No plugins will help. No References are counted. No MSBuild magic that allows modifying variables on the fly will help either. Because in the end, the GenerateInheritedDocs.exe file is launched , which stupidly parses the .shfbproj file, extracts the contents of the node through XPath and iterates over the files specified there. That's it, come. I tried, it was, to cut this obscurantism, but there, at every step, direct work with the file is inserted - each component by itself crawls into it and reads what it needs - there is no talk of any general context. So I abandoned this venture.

So if you want the lines from the components that you use in the project to be inserted into your documentation (in this case, I would like there to be a description of the methods fromSystem.Web.Http ), you will have to include these components in DocumentationSources .

Yes, you can include not the assembly itself, but only the .xml file from it. This is not much easier.
At this point, we clearly get hemorrhoids with support for the .shfbproj file - you need to update it every time new components are used. We need to update it every time we update the nuget package - because the path to the file changes! Horror horror. And do not automate the same.

No, of course, you can make such a target that iterates over the contents of / packages / **and pulled out everything .xml from there ... And, no, it’s impossible - each package can contain several versions for different versions of .net runtime. So, you need to go from the other end - after building each project, iterate over the entire contents of $ (OutDir), and enter all the xml / dll files from there into ... But where?

You can beat a little here: the inclusion of .shfbproj as a Documentation Source is supported. So you can create a file of minimal content on the fly, in which there will be only DocumentationSources , and keep it the only inclusion in the main file ... But it smells somewhat of this, it seems to me.

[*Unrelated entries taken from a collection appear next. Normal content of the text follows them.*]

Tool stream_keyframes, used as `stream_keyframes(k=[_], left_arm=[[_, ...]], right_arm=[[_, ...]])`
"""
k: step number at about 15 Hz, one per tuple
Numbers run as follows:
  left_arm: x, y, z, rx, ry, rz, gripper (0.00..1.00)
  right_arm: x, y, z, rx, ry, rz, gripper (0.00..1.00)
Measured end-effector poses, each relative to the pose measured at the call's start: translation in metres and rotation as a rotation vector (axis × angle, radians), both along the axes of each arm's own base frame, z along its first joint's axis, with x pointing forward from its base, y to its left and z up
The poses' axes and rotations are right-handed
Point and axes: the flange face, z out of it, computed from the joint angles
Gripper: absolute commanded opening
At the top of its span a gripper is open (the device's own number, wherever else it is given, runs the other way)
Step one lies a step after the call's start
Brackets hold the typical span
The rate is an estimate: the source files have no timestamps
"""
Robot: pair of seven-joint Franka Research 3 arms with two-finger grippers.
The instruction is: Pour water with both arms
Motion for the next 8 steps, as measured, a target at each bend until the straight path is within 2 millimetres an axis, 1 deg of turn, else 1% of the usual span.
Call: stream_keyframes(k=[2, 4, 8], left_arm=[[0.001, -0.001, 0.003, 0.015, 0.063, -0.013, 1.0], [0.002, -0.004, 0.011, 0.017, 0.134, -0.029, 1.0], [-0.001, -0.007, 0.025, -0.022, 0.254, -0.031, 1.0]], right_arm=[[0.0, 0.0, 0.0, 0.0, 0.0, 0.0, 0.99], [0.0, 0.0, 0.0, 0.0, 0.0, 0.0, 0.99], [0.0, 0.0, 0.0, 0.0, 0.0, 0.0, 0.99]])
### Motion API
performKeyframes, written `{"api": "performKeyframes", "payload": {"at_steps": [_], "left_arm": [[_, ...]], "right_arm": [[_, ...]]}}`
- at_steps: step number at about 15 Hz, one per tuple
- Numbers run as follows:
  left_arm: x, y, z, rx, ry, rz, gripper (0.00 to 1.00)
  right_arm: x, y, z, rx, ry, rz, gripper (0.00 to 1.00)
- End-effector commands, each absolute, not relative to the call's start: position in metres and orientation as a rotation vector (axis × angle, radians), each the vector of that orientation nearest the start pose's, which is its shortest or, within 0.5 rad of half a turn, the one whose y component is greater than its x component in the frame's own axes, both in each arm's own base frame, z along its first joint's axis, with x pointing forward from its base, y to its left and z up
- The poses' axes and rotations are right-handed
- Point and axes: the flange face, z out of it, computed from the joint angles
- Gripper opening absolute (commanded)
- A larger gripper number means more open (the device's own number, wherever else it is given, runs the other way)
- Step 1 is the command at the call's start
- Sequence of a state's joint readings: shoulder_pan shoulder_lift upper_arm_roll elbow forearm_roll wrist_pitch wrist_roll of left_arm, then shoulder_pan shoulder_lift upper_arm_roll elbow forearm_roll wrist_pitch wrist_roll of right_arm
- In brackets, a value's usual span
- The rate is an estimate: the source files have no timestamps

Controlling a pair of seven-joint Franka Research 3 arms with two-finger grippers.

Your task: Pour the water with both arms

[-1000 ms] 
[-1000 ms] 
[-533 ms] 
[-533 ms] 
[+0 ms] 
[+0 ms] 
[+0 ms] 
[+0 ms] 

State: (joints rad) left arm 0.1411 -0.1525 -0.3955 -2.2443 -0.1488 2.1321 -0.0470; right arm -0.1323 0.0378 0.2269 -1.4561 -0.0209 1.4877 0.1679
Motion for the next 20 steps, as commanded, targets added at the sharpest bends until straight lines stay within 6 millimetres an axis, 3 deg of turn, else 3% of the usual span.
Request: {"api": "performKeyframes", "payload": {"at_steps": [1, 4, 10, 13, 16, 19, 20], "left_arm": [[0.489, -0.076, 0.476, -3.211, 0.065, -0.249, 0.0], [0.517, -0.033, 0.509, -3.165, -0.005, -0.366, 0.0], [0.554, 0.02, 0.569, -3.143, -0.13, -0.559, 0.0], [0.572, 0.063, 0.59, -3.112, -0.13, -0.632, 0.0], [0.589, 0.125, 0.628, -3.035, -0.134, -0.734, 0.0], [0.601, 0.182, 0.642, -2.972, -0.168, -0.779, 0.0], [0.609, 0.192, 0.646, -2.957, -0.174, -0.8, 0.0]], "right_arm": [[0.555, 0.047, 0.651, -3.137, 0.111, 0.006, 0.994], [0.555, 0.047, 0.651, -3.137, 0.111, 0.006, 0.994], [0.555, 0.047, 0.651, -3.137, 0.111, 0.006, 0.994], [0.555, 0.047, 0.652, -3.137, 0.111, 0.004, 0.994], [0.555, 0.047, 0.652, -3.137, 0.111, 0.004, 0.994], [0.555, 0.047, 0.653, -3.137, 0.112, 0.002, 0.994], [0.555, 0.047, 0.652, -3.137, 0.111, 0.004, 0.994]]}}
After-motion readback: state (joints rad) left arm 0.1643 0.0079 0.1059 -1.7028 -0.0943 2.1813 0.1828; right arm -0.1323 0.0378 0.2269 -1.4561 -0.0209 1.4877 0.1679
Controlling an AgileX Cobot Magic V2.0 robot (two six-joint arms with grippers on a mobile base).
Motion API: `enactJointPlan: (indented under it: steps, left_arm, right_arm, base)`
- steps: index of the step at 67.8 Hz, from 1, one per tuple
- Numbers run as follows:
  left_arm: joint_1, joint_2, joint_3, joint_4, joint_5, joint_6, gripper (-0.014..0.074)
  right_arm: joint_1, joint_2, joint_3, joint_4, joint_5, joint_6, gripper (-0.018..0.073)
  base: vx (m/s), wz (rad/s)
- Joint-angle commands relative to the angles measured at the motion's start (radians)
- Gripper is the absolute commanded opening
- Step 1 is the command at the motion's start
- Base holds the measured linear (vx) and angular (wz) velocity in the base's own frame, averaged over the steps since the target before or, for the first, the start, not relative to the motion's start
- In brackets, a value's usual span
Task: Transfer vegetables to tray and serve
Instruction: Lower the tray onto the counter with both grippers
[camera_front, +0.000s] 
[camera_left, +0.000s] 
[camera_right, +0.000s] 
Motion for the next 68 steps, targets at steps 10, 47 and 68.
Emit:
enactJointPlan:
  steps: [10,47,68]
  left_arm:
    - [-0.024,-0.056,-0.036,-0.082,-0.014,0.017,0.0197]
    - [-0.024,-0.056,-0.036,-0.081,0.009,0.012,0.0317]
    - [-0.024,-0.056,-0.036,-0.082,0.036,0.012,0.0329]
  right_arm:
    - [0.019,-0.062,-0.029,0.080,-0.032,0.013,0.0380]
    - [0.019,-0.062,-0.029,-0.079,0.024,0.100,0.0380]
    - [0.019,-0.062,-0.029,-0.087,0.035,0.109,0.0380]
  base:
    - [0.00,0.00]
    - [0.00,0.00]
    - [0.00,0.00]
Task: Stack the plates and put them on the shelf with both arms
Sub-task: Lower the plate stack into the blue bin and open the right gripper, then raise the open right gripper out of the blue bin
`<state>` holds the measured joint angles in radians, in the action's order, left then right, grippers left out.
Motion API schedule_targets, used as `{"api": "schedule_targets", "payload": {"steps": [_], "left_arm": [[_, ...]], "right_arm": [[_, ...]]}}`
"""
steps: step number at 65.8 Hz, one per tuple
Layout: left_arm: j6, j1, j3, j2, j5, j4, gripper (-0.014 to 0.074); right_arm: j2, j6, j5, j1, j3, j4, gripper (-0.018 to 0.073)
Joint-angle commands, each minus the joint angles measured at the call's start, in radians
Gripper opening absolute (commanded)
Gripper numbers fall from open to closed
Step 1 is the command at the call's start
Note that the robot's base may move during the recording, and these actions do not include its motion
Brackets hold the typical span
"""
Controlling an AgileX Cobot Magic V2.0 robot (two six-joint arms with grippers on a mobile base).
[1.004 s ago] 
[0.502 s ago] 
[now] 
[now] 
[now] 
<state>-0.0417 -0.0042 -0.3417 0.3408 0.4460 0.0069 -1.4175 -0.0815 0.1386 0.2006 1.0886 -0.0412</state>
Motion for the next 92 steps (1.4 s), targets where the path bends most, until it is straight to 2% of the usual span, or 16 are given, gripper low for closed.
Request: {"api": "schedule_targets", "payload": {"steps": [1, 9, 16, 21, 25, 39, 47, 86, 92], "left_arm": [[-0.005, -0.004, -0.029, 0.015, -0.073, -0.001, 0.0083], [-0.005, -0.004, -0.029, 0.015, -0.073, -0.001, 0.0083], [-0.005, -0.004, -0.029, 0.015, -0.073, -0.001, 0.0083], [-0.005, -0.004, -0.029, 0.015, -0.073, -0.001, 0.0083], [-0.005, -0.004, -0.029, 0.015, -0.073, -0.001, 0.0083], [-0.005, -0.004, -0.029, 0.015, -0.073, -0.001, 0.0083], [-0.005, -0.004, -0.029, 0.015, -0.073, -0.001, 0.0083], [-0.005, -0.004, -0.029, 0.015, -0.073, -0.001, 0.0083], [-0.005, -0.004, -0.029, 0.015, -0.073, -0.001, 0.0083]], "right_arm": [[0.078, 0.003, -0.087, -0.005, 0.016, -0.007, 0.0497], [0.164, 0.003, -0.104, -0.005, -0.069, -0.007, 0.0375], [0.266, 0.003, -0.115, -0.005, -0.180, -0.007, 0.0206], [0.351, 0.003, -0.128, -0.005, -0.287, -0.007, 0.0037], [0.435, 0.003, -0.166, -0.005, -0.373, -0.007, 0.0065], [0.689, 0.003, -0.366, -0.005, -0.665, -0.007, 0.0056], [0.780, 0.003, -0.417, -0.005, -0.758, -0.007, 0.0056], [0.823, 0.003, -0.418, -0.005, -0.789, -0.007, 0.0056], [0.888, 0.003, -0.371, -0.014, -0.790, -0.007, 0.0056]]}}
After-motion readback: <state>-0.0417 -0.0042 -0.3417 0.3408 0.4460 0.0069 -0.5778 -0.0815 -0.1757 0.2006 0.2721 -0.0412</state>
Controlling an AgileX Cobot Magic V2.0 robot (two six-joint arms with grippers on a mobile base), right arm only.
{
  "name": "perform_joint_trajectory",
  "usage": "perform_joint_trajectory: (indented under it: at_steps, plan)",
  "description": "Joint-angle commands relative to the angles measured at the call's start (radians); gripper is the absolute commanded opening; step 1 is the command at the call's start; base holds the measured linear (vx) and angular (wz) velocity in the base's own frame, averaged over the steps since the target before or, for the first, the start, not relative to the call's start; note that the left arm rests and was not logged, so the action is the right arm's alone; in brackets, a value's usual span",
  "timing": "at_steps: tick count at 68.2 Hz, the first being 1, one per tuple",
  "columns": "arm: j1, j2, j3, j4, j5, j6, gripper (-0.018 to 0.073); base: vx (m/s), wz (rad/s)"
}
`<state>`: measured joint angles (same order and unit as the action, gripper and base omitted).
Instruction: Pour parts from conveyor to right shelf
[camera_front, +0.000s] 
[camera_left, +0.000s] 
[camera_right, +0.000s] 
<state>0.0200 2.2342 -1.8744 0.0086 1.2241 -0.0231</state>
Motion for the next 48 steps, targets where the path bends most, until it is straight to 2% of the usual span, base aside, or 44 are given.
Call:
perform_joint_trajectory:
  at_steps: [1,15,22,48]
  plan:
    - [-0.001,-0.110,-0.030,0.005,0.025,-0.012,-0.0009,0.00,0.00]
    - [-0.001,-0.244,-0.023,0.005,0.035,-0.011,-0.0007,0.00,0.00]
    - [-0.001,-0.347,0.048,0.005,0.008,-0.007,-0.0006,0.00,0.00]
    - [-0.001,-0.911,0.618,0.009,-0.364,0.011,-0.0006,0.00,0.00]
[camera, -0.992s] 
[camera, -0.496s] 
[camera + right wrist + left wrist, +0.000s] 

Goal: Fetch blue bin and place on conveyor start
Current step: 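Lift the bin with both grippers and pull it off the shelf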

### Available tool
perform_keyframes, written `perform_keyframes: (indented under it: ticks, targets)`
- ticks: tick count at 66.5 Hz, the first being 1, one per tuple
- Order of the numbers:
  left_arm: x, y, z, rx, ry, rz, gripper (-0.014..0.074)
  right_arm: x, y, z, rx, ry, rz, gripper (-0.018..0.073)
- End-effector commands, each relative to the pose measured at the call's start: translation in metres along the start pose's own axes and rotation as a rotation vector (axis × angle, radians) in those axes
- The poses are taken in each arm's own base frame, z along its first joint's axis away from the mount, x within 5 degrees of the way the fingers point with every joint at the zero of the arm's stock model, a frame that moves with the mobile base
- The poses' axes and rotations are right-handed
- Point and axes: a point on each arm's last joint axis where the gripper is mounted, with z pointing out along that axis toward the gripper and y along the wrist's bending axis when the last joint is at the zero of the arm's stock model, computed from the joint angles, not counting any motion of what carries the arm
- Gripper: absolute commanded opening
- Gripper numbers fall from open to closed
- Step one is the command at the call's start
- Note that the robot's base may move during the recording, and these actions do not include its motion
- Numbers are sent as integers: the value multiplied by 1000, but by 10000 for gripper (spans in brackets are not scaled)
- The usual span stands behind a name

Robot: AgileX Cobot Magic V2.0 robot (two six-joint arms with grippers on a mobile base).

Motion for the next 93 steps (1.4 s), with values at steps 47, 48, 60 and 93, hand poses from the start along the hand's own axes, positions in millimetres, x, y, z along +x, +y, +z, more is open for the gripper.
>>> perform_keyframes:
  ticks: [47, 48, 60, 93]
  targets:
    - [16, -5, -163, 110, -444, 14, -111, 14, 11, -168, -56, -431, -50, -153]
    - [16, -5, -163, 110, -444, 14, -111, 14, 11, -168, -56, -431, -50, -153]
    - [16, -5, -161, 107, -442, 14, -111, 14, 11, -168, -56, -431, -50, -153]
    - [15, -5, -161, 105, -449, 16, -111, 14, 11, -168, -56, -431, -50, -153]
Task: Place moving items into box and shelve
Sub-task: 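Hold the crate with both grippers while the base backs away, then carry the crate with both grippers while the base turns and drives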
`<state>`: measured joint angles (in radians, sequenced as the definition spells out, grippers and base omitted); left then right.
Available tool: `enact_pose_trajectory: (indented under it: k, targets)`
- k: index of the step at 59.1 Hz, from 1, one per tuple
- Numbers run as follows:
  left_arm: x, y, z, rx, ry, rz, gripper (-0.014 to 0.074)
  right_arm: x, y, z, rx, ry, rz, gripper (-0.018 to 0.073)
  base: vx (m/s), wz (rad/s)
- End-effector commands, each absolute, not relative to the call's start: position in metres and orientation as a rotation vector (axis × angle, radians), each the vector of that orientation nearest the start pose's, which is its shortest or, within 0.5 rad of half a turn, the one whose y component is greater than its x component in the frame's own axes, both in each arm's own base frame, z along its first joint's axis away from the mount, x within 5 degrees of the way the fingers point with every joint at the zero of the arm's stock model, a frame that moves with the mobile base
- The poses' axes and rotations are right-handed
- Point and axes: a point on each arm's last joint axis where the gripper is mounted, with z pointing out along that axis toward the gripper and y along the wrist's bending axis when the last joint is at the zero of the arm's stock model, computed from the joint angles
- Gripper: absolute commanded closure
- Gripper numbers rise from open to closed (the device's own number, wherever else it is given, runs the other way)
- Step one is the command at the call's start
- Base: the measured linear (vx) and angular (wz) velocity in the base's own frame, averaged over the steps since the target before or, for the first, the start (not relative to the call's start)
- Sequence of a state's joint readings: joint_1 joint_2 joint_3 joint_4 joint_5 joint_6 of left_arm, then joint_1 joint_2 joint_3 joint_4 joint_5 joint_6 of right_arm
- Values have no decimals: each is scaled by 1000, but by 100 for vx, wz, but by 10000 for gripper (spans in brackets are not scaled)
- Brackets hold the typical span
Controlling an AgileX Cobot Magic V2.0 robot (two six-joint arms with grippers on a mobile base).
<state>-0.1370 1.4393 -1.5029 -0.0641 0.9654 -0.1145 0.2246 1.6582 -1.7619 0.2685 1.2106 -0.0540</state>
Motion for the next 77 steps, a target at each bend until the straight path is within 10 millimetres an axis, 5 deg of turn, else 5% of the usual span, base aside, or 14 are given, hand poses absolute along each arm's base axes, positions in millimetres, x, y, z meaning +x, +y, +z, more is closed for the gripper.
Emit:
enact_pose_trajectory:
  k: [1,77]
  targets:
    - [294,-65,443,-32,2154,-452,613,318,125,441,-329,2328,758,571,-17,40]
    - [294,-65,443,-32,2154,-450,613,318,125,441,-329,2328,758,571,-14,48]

Fortunately, I did all this as an optional and out of personal interest, soon I had to start another project, and this all remained in this form - it is going to be published, but updating / maintaining is a pain.

What is left over?

  • The Build project button (or the Continuos Integration rule itself) collects and publishes the documentation in .chm and html for the project. It's good;
  • Along the way, they made a rule to control negligent juniors so that they quickly come to enlightenment. It's also good;
  • To support and develop it will be someone else. Just great.